> [Task directions] Lines from the start of the data through the line containing "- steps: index" must be given again exactly. Leave the others out.

> [Records from a data collection]
┏━━
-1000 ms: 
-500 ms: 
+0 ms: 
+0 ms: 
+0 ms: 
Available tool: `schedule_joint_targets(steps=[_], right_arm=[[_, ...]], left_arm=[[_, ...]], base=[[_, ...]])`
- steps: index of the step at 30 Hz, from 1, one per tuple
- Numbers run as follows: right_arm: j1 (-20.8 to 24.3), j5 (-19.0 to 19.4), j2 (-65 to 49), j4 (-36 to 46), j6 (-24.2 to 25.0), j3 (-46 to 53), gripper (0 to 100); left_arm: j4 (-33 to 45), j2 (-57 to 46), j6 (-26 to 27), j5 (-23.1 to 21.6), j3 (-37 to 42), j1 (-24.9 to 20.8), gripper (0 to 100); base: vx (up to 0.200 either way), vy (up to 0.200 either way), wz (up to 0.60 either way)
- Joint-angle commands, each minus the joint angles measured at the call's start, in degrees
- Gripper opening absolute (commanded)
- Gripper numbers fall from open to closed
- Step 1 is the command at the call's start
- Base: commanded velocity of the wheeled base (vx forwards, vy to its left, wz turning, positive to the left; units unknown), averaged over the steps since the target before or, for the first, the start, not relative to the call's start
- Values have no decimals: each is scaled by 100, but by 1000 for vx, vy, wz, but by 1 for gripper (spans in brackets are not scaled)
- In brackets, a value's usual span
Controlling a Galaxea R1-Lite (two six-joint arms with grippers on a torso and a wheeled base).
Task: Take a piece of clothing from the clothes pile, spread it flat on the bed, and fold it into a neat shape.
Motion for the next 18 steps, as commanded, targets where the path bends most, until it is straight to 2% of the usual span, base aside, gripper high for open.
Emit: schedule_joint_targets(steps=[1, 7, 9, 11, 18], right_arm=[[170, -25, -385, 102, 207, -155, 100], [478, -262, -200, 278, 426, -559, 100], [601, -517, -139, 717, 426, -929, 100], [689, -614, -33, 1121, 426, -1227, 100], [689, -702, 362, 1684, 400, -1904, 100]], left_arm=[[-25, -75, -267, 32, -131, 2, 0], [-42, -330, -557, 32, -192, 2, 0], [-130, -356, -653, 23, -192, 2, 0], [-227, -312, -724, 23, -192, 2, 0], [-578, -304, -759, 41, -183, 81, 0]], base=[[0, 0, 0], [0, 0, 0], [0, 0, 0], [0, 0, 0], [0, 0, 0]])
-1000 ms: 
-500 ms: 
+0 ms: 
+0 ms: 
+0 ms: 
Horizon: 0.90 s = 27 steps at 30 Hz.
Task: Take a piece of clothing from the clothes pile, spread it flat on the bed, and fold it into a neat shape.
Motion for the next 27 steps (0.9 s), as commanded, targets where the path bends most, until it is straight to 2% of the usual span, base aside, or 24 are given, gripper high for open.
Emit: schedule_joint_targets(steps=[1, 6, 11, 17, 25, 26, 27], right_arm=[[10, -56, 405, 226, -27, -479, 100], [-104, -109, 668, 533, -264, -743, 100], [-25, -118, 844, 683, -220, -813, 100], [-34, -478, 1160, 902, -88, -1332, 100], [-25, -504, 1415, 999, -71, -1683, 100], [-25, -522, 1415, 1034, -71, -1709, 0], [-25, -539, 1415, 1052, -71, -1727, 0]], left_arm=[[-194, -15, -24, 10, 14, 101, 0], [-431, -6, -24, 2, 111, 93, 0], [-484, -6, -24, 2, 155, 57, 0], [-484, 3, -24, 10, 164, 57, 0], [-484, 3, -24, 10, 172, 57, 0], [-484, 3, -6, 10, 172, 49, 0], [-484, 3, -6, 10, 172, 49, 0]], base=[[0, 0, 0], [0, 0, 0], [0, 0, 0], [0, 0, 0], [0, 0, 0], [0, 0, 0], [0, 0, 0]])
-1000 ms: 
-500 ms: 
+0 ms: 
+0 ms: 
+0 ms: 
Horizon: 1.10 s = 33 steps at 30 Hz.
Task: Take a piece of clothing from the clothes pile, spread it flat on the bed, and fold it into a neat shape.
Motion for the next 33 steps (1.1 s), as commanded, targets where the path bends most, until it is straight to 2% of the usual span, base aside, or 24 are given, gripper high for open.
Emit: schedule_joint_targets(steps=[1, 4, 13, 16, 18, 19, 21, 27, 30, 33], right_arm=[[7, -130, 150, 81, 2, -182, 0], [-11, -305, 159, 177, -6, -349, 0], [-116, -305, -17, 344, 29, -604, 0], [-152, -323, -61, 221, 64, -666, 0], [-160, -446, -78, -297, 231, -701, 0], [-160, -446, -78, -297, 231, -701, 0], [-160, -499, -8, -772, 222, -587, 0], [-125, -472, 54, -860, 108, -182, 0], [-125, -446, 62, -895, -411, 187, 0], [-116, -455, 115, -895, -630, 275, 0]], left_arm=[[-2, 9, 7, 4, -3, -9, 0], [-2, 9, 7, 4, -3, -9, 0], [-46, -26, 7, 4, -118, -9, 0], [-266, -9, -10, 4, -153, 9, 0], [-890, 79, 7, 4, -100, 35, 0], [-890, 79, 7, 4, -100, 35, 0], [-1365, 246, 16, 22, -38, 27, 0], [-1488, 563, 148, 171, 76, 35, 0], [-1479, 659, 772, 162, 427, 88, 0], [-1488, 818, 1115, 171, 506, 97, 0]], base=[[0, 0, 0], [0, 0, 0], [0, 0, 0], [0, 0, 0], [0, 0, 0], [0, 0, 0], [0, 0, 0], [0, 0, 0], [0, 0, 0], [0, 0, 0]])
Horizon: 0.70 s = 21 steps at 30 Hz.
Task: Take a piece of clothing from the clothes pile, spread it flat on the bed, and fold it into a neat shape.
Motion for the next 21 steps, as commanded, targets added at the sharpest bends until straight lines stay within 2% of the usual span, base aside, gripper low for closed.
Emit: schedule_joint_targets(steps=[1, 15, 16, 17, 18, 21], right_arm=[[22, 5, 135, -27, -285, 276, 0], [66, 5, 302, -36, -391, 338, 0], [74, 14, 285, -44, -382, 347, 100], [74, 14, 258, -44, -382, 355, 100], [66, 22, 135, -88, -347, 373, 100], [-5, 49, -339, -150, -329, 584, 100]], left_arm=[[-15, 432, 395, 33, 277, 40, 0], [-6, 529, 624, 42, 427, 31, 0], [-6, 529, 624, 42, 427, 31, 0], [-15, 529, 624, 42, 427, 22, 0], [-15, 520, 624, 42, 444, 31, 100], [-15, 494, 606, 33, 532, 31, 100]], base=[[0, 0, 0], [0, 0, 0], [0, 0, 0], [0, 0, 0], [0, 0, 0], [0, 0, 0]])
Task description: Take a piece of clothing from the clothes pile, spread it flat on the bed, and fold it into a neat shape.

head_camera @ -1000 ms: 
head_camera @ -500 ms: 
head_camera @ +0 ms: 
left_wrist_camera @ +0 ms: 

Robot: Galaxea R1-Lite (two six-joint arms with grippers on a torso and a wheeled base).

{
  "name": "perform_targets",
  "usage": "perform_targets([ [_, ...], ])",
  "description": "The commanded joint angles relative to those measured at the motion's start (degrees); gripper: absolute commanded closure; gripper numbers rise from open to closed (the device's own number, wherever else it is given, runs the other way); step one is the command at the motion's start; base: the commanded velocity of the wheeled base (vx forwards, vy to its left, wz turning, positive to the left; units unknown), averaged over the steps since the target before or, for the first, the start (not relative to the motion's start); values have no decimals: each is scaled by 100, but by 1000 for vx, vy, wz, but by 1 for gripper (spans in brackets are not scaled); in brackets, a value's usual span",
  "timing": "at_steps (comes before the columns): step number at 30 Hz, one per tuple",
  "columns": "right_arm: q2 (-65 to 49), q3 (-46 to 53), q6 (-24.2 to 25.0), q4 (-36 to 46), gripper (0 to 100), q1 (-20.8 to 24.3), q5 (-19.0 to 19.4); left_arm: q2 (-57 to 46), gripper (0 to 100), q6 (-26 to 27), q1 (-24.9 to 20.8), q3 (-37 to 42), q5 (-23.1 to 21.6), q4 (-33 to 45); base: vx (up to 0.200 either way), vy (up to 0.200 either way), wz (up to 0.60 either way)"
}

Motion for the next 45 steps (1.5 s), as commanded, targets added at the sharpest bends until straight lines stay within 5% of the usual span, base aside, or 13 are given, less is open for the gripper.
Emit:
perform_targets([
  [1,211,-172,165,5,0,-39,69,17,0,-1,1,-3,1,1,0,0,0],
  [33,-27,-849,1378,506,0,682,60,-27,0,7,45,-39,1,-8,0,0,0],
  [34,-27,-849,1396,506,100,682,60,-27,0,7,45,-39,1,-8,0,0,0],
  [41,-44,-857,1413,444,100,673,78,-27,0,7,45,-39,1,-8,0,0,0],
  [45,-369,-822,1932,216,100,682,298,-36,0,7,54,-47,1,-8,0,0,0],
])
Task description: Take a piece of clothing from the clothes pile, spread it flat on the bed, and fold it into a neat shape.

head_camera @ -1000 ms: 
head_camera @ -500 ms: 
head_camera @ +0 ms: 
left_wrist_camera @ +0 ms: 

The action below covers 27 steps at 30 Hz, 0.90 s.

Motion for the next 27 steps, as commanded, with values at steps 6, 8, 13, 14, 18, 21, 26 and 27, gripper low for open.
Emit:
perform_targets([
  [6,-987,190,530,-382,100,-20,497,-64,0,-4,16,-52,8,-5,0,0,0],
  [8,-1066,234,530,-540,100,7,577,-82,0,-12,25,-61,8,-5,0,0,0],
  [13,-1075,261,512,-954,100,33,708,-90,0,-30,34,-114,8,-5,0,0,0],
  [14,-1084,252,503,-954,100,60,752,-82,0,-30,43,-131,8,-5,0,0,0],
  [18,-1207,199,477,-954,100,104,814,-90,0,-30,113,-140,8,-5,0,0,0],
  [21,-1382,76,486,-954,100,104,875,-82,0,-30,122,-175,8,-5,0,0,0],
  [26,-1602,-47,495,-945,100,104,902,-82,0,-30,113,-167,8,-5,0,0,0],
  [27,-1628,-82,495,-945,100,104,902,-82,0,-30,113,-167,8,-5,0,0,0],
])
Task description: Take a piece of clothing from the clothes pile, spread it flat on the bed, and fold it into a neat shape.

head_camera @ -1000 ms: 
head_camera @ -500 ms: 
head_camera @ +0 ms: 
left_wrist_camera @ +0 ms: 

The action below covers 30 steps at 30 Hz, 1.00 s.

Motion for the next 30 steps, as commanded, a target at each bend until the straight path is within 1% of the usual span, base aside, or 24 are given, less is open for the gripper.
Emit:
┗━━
> [Task result]
-1000 ms: 
-500 ms: 
+0 ms: 
+0 ms: 
+0 ms: 
Available tool: `schedule_joint_targets(steps=[_], right_arm=[[_, ...]], left_arm=[[_, ...]], base=[[_, ...]])`
- steps: index of the step at 30 Hz, from 1, one per tuple

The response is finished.